One result was: "Suddenly, enslaved African-American women, already expected to perform harsh and exacting physical labor, became the sole legal source of slave labor." In other words, enslaved African-American women were forced to produce both material commodities for the market as well as human laborers who would produce more commodities for the market.

This dual exploitation of African-American women made the Maryland slaveholders extremely wealthy. They sold the children of African-American women to owners of Southern cotton plantations at a high price. Harriet Tubman lost two of her sisters in this diabolic exploitation.

According to Catherine Clinton, Harriet Tubman heard a rumor in 1849 that her master was planning to "sell her down the river" and she had to take action. The white woman who aided her in escaping was undoubtedly one of the many women, white and Black, with whom she had made contact in the area. The white woman gave her a slip of paper to deliver to the home of another white woman, who ordered her brusquely to take a broom and sweep the yard. This was a show to make her appear as a servant, at the very moment she had entered into the Underground Railroad. When the woman’s husband came home that evening, he loaded Tubman into his wagon and transported her in the dark to another town where she was directed to another station.

Harriet Tubman later became the most prominent "abductor" on the Underground Railroad. Meaning, she went deep into the South to bring slaves out. Only very few had the courage and the skill to engage in this dangerous activity. Conductors only conveyed slaves from one specific depot to the next depot. The abductor went into the very center of slavery and organized willing slaves into an expedition. "She spread the word along the slave grapevine, informing members of plantation communities about the time and place for her rendezvous with candidates for escape. She might provide false information at first to flush out any betrayers. Once she found local prospects to her satisfaction, Tubman made her final appeal… ‘She directed them by her songs, as to whether they might show themselves or continue to lie low…No one would notice what was sung by the old colored woman as she trudged along the road.’"

BLACK WOMEN'S GENIUS

She must have led hundreds of African Americans to freedom. She never learned to read or write, which as Raya Dunayevskaya points out, might have led some to underestimate her intelligence. In 1975, Dunayevskaya said, "Sojourner Truth and sometimes also Harriet Tubman are dutifully mentioned, condescendingly admitting their bravery--and of course their suffering as slaves--but never as Reason which drove the educated to face reality: that the Black women were the orators, generals, and, yes, thinkers, whereas they, the middle-class intellectuals, were but subordinates." ("Today’s Women Theorists" reprinted in Women’s Liberation and the Dialectics of Revolution, Wayne State University Press, 1996). As Clinton documents, Tubman was consulted by John Brown about the lay of the land at Harpers Ferry, set the date for his attack, and later became a scout for the Union Army during the Civil War.

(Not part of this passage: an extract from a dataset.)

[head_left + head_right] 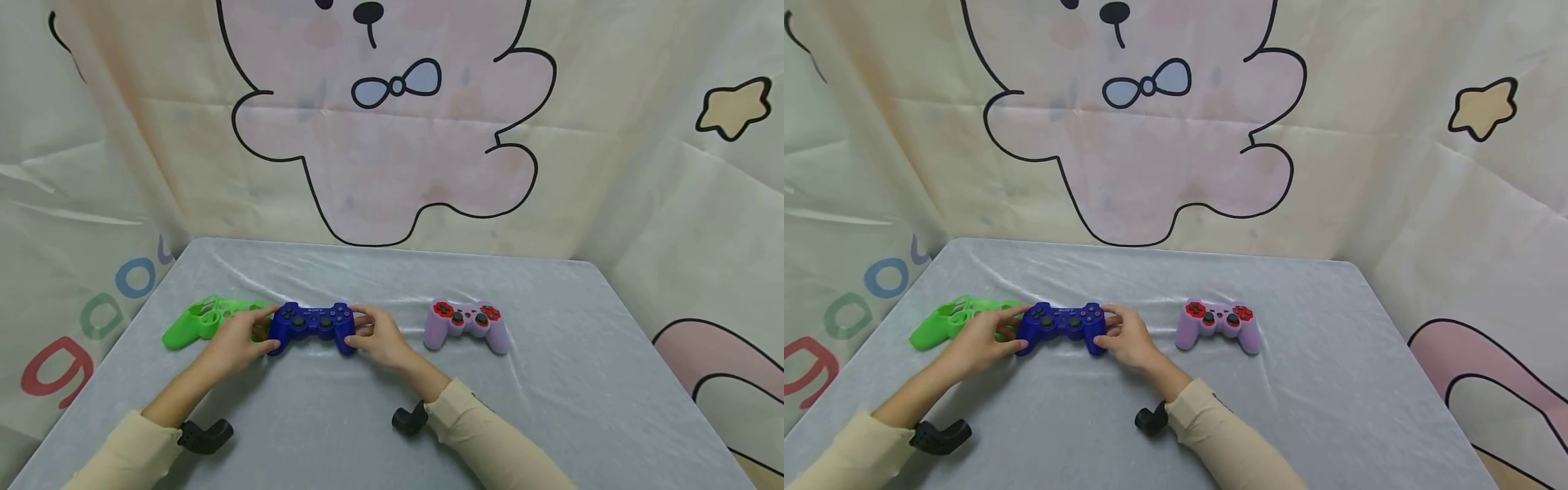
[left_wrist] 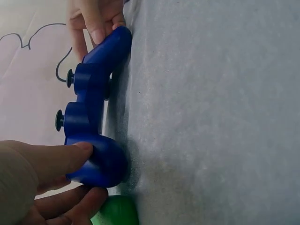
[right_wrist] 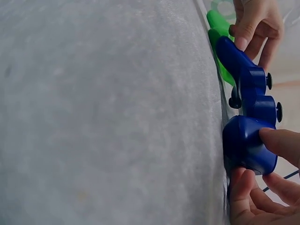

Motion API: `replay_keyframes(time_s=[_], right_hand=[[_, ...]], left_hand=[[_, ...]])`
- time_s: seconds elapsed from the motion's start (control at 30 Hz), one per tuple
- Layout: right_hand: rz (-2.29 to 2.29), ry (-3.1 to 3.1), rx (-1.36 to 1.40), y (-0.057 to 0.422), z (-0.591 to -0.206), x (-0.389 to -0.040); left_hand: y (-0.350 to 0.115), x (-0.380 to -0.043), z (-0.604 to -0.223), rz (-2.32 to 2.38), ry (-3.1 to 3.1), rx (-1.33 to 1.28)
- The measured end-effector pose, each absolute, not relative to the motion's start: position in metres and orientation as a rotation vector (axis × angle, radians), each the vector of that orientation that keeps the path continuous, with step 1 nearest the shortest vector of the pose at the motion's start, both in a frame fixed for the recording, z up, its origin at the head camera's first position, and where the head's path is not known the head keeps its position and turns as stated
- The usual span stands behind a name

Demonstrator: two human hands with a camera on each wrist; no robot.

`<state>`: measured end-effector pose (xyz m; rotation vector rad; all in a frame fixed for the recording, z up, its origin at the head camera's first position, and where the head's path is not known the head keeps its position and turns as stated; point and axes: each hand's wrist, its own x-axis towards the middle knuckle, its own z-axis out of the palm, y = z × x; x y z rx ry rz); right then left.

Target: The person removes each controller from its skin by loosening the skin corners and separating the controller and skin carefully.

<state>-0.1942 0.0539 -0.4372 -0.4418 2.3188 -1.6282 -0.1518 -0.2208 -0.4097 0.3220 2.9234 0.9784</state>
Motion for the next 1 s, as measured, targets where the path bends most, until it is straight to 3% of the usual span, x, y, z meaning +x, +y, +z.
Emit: replay_keyframes(time_s=[0.57, 1.0], right_hand=[[-1.576, 2.343, -0.456, 0.057, -0.436, -0.192], [-1.574, 2.358, -0.567, 0.093, -0.412, -0.18]], left_hand=[[-0.215, -0.153, -0.404, 0.757, 2.991, 0.305], [-0.206, -0.151, -0.384, 0.842, 3.06, 0.387]])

Once the war broke out, she knew it had to be about freeing the slaves and NOT saving the Union. She said at the end of 1861 to abolitionist Lydia Maria Child: "I’m a poor Negro; but this Negro can tell Mister Lincoln how to save the money and the young men. He can do it by setting the Negroes free."

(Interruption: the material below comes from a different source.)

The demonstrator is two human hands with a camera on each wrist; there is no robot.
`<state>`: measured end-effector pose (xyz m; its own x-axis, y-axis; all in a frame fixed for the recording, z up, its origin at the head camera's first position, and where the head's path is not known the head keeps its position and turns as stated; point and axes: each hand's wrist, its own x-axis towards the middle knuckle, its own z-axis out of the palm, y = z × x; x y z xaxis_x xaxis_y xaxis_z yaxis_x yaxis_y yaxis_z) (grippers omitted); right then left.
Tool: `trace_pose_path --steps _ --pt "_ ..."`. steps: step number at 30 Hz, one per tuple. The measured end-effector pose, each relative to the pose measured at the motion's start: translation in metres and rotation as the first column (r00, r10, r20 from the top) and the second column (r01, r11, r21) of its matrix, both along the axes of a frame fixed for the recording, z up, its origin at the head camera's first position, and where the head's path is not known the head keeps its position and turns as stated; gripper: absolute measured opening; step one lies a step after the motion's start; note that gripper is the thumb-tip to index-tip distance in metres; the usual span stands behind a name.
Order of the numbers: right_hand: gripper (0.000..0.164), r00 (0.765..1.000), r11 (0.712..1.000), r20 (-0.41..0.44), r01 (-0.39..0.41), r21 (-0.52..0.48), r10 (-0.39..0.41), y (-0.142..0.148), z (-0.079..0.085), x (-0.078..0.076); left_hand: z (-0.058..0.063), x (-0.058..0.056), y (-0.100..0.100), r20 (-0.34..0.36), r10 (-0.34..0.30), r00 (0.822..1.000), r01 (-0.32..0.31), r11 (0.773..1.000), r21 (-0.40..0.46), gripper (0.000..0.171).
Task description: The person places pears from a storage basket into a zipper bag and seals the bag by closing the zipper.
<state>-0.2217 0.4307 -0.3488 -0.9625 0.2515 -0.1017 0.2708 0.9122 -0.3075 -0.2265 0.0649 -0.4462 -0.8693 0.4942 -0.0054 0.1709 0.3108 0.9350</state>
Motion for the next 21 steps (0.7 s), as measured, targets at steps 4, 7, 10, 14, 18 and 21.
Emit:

This was Marx’s criticism of Lincoln at the same time: that he was not winning the Civil War because he did not make emancipation of the slaves the main issue of the War.

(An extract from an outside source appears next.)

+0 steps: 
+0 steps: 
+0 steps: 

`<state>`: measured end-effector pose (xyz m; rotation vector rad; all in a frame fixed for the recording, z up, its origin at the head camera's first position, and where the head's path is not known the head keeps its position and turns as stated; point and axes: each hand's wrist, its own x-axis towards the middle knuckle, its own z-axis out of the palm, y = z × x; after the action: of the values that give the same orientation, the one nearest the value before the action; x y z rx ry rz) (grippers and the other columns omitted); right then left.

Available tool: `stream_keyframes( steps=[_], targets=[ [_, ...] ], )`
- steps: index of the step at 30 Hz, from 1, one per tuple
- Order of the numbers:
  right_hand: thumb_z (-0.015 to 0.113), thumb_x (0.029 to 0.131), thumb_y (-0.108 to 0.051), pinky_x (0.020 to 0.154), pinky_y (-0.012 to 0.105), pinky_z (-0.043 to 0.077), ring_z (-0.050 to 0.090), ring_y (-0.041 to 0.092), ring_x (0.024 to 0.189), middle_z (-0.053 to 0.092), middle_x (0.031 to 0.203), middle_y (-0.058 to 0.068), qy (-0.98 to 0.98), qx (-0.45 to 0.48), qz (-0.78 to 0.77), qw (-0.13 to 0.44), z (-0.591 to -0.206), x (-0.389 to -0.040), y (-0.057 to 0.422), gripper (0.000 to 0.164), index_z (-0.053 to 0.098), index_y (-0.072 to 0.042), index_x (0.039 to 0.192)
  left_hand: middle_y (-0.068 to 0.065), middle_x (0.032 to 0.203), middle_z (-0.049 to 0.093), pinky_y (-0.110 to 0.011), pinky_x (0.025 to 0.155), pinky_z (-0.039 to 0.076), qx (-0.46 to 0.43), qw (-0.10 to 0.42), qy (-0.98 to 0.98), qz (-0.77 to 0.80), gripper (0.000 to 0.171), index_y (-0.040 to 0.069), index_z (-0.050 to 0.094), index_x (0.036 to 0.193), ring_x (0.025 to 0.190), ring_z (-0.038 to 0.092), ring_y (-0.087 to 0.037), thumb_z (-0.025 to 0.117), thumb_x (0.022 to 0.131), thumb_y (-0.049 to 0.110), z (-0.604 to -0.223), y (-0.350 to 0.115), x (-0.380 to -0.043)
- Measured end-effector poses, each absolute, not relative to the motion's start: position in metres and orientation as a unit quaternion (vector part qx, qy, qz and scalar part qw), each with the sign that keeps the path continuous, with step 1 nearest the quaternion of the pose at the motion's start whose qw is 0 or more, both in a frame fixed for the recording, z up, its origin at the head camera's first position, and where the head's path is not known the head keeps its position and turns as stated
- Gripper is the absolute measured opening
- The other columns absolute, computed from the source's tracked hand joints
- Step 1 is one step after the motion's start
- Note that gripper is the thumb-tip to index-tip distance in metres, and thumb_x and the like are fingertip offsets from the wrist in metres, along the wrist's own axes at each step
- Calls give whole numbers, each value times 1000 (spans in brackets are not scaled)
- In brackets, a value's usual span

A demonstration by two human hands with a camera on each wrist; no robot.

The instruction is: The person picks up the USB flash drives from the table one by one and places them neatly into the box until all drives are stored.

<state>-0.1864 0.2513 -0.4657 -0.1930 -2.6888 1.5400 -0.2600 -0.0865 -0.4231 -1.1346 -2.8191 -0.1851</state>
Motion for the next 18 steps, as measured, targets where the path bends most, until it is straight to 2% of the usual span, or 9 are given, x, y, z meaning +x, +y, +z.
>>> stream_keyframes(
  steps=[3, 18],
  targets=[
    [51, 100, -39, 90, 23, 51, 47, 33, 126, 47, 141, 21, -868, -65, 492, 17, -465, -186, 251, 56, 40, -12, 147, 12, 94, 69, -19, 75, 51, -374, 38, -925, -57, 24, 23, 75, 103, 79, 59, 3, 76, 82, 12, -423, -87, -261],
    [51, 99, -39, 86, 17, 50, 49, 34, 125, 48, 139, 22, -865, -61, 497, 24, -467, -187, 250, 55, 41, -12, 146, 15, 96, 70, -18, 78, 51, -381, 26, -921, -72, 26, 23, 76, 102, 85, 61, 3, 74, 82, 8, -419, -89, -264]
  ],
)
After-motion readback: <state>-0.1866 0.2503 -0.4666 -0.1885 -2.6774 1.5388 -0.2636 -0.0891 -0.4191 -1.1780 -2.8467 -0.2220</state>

This month a statue was erected in Eastern Maryland in honor of the great abolitionist Frederick Douglass in spite of opposition by local veterans who wanted to preserve the court lawn for a statue dedicated to Confederate soldiers. No mention was made of Harriet Tubman, also born in that area, whose participation in the Underground Railroad kept the issue of slavery in the forefront, as a problem that had to be resolved.